The domain of a function refers to the complete set of input values (the "x" values) for which the function is defined. When determining the domain, think about all possible ways the input variable can exist. For our specific relation, represented as

• \{...(-3,9),(-2,4),(-1,1),(0,0),(1,1),(2,4),(3,9),...\}

you will notice that every integer can act as an input. This pattern indicates that the domain includes all integers. Thus, if you imagine an endless line of integer values marching along the x-axis, this line represents all the possible inputs to the function. Therefore, we express the domain as:

• \(\text{Domain} = \{ x \in \mathbb{Z} \}\)

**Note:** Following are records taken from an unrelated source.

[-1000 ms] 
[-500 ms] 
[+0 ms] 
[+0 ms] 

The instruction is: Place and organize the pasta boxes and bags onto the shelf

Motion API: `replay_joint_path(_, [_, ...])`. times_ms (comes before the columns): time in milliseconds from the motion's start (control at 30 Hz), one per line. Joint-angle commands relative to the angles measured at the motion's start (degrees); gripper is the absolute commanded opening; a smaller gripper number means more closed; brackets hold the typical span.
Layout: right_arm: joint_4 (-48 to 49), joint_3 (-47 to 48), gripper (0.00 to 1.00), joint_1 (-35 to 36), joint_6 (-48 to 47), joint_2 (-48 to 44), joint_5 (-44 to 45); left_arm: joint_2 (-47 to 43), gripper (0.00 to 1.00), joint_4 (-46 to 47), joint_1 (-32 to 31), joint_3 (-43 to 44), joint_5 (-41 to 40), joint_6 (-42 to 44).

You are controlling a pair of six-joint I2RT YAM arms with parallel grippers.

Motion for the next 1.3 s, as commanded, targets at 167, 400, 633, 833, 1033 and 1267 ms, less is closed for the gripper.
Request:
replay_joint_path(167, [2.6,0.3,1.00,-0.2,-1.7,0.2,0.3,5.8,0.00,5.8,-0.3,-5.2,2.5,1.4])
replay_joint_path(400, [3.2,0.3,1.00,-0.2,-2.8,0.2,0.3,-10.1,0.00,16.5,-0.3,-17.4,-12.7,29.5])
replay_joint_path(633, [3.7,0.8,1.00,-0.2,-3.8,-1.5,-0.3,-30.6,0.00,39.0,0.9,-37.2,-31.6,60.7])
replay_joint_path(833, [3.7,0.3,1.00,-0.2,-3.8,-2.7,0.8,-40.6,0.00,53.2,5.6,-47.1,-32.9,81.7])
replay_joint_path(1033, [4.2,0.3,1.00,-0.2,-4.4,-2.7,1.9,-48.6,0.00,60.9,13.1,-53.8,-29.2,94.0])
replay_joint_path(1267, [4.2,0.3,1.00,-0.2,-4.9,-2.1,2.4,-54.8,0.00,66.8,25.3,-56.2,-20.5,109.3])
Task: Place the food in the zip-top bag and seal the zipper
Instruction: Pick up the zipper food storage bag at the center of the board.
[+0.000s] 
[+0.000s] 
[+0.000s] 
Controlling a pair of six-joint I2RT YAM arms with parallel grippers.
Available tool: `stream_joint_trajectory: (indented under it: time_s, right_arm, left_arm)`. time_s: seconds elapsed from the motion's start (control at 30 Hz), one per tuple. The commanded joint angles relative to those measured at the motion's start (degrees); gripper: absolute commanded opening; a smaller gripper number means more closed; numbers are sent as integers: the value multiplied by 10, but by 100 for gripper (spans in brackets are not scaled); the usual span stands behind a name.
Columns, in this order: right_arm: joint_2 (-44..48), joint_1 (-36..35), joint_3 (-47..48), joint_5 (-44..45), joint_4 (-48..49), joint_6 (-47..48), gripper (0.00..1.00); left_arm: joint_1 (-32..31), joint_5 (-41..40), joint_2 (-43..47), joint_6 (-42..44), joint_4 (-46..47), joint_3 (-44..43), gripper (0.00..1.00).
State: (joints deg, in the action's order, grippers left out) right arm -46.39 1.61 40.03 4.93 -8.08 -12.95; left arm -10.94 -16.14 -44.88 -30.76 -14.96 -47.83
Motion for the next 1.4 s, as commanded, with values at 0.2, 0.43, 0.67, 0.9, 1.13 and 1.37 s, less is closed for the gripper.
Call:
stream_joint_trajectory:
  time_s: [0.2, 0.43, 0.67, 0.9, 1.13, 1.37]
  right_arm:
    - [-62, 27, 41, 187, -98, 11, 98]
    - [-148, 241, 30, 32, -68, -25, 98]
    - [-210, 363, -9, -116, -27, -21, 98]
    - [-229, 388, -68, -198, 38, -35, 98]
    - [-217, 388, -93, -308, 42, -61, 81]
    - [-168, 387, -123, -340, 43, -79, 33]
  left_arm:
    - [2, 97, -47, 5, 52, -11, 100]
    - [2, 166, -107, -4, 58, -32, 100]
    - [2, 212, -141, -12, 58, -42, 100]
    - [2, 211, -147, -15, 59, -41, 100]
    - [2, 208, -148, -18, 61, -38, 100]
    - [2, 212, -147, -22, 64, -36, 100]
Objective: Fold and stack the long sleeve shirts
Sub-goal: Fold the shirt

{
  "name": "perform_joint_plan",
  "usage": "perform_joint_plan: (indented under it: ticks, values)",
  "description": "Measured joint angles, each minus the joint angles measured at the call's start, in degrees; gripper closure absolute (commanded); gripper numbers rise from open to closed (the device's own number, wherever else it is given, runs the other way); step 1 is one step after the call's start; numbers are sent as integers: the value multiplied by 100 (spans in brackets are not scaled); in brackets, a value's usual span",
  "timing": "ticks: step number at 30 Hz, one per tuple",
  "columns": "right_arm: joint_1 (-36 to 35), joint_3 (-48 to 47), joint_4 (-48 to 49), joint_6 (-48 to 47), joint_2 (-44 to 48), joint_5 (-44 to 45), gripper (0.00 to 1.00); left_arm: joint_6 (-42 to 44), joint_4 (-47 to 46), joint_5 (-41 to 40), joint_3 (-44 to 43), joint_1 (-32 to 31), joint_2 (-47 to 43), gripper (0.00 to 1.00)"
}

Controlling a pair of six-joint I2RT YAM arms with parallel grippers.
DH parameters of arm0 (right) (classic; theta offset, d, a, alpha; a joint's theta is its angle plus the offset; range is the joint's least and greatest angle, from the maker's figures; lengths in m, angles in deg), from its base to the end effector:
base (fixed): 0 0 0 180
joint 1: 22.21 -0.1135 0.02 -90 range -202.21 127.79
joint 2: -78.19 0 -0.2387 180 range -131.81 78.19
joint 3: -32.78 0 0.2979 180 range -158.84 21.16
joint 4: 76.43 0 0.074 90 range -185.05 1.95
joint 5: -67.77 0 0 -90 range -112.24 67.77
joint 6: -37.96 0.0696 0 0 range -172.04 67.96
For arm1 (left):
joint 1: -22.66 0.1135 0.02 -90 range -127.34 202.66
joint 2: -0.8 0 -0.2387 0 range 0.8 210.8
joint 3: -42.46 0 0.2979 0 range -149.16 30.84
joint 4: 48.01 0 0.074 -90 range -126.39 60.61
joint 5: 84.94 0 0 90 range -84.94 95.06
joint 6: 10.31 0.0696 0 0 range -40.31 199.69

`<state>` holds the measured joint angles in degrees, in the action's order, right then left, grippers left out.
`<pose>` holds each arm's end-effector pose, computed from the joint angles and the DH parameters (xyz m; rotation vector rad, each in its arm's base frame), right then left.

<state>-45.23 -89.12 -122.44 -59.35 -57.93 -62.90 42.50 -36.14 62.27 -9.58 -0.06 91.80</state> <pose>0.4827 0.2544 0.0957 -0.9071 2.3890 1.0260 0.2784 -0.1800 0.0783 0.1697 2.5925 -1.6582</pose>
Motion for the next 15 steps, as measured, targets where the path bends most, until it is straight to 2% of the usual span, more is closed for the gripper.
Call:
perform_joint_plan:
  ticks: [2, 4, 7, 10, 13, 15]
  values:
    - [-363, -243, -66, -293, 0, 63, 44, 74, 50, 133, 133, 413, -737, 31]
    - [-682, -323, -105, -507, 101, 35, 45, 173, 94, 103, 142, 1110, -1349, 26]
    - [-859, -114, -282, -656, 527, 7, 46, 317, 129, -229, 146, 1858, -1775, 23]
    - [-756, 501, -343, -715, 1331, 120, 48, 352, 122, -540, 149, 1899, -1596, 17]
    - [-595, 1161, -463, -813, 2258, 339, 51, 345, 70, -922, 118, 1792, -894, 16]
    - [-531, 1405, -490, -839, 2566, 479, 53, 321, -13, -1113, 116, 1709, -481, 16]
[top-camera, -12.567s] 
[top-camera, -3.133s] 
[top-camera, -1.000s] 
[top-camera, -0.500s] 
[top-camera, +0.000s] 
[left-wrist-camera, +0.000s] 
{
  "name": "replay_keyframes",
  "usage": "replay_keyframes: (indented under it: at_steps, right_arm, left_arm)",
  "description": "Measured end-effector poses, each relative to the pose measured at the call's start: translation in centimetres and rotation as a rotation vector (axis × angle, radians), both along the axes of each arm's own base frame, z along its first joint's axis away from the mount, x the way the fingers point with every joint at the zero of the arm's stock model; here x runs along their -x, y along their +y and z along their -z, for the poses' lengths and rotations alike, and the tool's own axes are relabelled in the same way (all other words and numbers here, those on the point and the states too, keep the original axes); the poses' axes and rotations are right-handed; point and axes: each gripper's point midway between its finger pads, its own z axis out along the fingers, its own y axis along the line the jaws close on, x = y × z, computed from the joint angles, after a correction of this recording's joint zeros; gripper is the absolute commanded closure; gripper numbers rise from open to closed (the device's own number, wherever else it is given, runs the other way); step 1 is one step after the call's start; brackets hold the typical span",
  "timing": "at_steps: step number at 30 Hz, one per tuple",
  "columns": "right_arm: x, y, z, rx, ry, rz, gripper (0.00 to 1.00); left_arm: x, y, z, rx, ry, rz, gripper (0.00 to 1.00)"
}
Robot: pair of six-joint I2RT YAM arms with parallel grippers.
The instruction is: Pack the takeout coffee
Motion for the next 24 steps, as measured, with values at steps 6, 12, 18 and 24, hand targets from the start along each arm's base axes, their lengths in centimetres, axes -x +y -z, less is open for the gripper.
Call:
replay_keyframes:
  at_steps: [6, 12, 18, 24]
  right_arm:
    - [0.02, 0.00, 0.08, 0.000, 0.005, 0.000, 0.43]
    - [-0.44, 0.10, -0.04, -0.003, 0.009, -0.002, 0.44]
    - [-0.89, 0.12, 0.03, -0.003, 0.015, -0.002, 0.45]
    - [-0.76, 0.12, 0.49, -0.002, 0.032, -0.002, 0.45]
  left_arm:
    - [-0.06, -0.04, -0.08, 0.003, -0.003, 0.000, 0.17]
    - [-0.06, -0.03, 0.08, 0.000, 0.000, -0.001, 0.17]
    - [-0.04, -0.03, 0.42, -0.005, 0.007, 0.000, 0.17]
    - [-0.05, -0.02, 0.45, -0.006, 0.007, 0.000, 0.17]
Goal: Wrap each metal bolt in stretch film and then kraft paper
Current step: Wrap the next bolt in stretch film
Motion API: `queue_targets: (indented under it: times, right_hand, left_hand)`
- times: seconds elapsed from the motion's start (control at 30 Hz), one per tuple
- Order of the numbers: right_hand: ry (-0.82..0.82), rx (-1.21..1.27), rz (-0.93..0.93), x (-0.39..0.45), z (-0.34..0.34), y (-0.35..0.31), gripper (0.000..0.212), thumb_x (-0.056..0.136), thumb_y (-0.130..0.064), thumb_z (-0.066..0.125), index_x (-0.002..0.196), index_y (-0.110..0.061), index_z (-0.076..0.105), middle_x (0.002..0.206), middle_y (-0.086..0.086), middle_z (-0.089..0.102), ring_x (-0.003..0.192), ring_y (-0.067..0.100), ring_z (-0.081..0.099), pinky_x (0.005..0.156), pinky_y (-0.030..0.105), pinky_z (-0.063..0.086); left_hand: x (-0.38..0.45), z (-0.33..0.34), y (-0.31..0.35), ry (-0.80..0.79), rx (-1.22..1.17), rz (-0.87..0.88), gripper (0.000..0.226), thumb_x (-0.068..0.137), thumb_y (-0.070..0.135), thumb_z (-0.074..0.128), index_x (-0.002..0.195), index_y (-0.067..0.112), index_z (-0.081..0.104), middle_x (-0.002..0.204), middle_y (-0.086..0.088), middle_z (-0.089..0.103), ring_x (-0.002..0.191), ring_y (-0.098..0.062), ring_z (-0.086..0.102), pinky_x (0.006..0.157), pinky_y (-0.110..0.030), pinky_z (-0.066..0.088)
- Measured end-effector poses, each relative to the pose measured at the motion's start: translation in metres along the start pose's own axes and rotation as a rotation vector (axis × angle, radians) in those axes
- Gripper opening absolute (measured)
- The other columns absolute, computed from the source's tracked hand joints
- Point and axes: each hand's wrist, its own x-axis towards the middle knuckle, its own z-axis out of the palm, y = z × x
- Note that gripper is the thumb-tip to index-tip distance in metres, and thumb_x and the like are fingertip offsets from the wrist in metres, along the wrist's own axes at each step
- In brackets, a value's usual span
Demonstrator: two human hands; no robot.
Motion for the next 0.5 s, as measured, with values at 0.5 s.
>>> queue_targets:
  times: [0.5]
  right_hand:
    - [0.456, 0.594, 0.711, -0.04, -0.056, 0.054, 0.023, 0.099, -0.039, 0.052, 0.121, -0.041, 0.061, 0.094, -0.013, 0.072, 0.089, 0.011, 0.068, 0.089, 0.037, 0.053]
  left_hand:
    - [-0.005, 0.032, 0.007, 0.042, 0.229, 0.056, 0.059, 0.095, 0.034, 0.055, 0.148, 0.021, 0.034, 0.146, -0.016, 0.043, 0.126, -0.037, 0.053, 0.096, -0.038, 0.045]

The range of a function is the set of all possible output values (the "y" values) that a function can produce from its domain. Analyzing the outputs in the given relation yields perfect squares: 0, 1, 4, 9, and so forth.These outputs, produced by squaring each integer input, suggest a specific pattern. The range only includes non-negative integers that are perfect squares. This is consistent because squaring an integer or any number always results in a non-negative output. Thus, the range of this function can be described as:

• \(\text{Range} = \{ y \in \mathbb{Z} \mid y = n^2, \; n \in \mathbb{Z} \} \)

The notation \(y = n^2\) emphasizes that the range comprises all perfect squares.

Integer functions involve operations where inputs and outputs are restricted to integer values. In the context of this problem, we see an integer function depicted through the relation

• \{...(-3,9),(-2,4),(-1,1),(0,0),(1,1),(2,4),(3,9),...\}.

Such functions are fascinating as they neatly capture patterns and relationships found in the realm of whole numbers, without decimals or fractions.In our example, each integer input outputs an integer value that is a perfect square, a specific type of integer function that highlights the beauty of these numbers:

• The input \(x\) values are integers.
• The output \(y\) values, \(y = x^2\), are also integers.

Recognizing these functions can help simplify problems. It highlights how powerful the relationships in integer functions can be, as they fundamentally rely on whole number interactions.